Sent from my iPhone using Wood Forum


----------



## Dave Paine (May 30, 2012)

Lilblee said:


> I read a lot of you guys talking about splitters, and riving knives. Other than dado cuts, do you remove your splitters/riving knives for other reasons? What are these reasons?


My first table saw did not have a riving knife, so I installed a Micro splitter in the insert. I did not like the distance between the blade and the splitter which was part of the guard.

I only removed this splitter if I changed the insert, e.g., to the original insert when doing dado cuts.

My present saw has a riving knife which can be set to be just below the blade height. Now I can keep the riving knife in place when doing dado cuts with the normal blade (multiple passes).

The only time I remove the riving knife is if I install the dado stack due to this being 8in blades and too short for the riving knife.

The person in the original video is crazy. He is playing the odds and at some point they will catch up with him. A good example that not everything on the internet is worth seeing - or believing.


----------



## cabinetman (Jul 5, 2007)

Better yet, to just get your adjustments right the first time.








 







.


----------



## Lilblee (Sep 5, 2013)

cabinetman said:


> Better yet, to just get your adjustments right the first time.
> 
> 
> 
> ...


Lol, I agree, but I'm a little slow sometimes lol

Sent from my iPhone using Wood Forum


----------



## cabinetman (Jul 5, 2007)

Lilblee said:


> Lol, I agree, but I'm a little slow sometimes lol
> 
> Sent from my iPhone using Wood Forum


Me too...the older I get.:laughing: It's easy to see blade height compared to stock height.








 







.


----------



## ryan50hrl (Jun 30, 2012)

I pull wood back if the cut isn't finished. I have for years without an issue. The kerf is in place, and with a properly aligned fence it should stay centered on the blade.


----------



## TimPa (Jan 27, 2010)

i've pulled back as well, maybe not as far as he did. the ONLY issue i can share is that wood may sometimes close up, as we all know, during the cut. will not be a problem on the front of the blade as it is going down toward the table, but the back of the blade is lifting, and is where the pinch starts. would not be a good thing happening while you are reaching up there.
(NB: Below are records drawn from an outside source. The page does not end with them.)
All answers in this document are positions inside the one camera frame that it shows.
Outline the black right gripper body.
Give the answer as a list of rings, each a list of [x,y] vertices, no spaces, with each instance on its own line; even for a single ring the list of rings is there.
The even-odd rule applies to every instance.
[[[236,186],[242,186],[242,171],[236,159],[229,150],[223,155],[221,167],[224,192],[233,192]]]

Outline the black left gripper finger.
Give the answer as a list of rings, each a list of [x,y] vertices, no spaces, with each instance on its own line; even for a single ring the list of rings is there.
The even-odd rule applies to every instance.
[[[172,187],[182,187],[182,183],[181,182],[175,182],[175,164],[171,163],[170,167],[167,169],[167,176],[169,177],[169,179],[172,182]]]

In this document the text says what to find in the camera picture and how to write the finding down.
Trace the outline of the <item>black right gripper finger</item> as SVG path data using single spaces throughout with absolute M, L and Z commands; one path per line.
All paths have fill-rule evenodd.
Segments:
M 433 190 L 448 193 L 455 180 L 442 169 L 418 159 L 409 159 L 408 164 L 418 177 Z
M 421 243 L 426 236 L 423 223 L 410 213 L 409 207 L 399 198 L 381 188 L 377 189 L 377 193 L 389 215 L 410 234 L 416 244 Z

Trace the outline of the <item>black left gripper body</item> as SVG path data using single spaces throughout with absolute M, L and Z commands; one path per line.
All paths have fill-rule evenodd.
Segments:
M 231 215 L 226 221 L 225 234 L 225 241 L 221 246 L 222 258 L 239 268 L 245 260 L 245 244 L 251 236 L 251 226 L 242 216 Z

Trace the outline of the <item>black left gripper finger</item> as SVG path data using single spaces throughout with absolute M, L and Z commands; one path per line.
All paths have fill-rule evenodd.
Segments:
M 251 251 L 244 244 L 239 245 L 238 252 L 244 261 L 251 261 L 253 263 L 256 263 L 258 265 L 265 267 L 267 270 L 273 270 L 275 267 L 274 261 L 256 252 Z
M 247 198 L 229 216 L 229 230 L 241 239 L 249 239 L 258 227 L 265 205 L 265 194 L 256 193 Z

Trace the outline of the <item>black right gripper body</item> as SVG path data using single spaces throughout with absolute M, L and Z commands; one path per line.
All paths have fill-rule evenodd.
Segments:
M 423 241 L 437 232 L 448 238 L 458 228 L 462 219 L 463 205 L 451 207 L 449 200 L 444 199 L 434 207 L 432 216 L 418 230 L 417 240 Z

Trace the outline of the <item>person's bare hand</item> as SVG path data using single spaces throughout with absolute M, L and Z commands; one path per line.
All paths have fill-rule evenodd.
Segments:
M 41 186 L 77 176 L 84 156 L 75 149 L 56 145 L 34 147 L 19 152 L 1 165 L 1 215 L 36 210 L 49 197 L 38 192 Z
we had wood pinch so fast that it stopped our 3hp radial arm saw cold halfway through the board.


----------



## Toolman2 (Jun 15, 2010)

From what I could see, he's an accident waiting to happen. In my opinion, pulling the piece back is the least of his worries. I agree with the dangerous position he puts his left hand in; one slip and it's a trip to the ER.

Also, he needs a better push stick/block, preferably one that has more forward overhand to hold the piece down, especially since he's not using a feather board or similar hold-down.:thumbdown:


----------



## Pirate (Jul 23, 2009)

ryan50hrl said:


> I pull wood back if the cut isn't finished. I have for years without an issue. The kerf is in place, and with a properly aligned fence it should stay centered on the blade.
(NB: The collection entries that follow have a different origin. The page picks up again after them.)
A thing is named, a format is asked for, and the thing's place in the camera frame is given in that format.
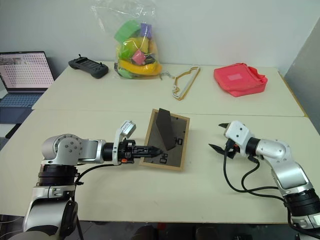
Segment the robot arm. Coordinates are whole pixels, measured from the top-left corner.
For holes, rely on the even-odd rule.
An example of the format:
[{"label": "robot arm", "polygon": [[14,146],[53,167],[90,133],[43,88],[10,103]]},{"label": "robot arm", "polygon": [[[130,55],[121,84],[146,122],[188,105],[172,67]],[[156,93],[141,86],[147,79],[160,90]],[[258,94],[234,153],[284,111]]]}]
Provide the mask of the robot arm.
[{"label": "robot arm", "polygon": [[[244,157],[260,157],[271,167],[271,175],[291,212],[292,222],[301,229],[320,229],[320,200],[302,167],[294,161],[290,146],[279,140],[258,139],[239,121],[222,123],[224,135]],[[211,145],[218,153],[224,150]]]},{"label": "robot arm", "polygon": [[38,182],[32,189],[31,202],[23,221],[23,233],[12,239],[63,240],[76,228],[78,204],[74,201],[79,176],[78,164],[111,165],[134,163],[135,158],[155,157],[162,151],[153,146],[137,146],[127,140],[136,129],[125,121],[116,131],[114,142],[82,139],[74,134],[48,138],[42,145]]}]

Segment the pink toy block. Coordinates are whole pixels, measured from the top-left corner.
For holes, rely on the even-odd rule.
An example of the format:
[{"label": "pink toy block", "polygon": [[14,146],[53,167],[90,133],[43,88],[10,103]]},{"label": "pink toy block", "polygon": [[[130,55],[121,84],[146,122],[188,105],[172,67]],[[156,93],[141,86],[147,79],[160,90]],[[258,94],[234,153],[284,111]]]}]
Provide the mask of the pink toy block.
[{"label": "pink toy block", "polygon": [[142,65],[144,63],[144,61],[146,60],[146,56],[145,54],[140,51],[140,49],[138,49],[132,56],[133,61],[138,64],[138,65]]}]

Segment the plastic bag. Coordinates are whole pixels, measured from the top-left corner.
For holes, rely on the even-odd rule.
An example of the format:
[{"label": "plastic bag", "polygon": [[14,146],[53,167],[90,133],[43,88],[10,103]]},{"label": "plastic bag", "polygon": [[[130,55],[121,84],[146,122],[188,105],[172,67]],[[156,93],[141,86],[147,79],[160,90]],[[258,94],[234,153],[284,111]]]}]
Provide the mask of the plastic bag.
[{"label": "plastic bag", "polygon": [[161,73],[151,0],[94,0],[91,9],[100,27],[117,42],[114,69],[120,76],[133,79]]}]

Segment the laptop screen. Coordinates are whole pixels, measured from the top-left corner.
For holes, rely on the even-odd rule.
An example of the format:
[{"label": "laptop screen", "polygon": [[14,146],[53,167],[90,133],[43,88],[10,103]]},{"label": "laptop screen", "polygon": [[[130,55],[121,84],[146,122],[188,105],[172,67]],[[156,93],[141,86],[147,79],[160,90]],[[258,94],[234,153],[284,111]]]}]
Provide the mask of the laptop screen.
[{"label": "laptop screen", "polygon": [[43,51],[0,53],[0,78],[8,92],[44,92],[54,82]]}]

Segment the red bag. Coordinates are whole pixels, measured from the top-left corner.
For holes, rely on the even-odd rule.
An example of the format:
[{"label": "red bag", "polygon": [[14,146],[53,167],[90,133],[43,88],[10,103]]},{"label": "red bag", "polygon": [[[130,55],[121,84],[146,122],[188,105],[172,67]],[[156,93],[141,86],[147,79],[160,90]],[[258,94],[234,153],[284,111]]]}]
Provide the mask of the red bag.
[{"label": "red bag", "polygon": [[213,71],[220,87],[234,97],[257,94],[265,90],[268,79],[245,63],[236,63]]}]
I have also done the same many times, with no problems. You do have to have the saw set up right, and be aware of whats going on.

The scariest thing on the video, is the saw, and the operator. Not so much, what he's, doing, but how. Reaching across the blade to hold down the wood.. No. I don't even do that!
It sounds like he has a bent blade.

Someone mentioned their saw vibrates when winding down. In this case it might be safer to back the wood out of a partial cut, with the motor running.


----------



## RobinDobbie (Jan 31, 2013)

He replied late last night asking if I'd ever used a table saw. I said, "Absolutely. Have you ever read up on table saw safety?" Looks like his reply to that was to delete both my comments on his safety, as well as his replies.

I didn't mean to be rude to the guy. I almost wish I hadn't responded to his second reply. My initial statement might still be there and stand as a warning. I know you guys might do the backwards thing sometimes, but it really is a super bad idea to let people think it's ok. I think if you're going to make a video on how to make something that potentially thousands of people are going to see, you shouldn't be that complacent about safety. Not everyone watching the video is going to have a quality saw with a fence and blade that are even able to be properly aligned. I say even if the fence *is* perfectly aligned there's still a risk.


----------



## ryan50hrl (Jun 30, 2012)

Where does the risk come from? It's no more a risk than continuing to feed forward.


----------



## RobinDobbie (Jan 31, 2013)

There's always a chance that the work piece could catch and get thrown if it's allowed to go the direction of the blade. I really can't believe I have to explain that to you, considering most of you have probably been woodworking many times, if not orders of magnitude longer than I have. 

You wouldn't ever point a gun at someone, even if you *knew* beyond any shadow of a doubt that it's not loaded, because you just completely reassembled it and cleaned it. For me it's just a _never do it ever_ kind of thing.


----------



## cabinetman (Jul 5, 2007)

ryan50hrl said:


> Where does the risk come from? It's no more a risk than continuing to feed forward.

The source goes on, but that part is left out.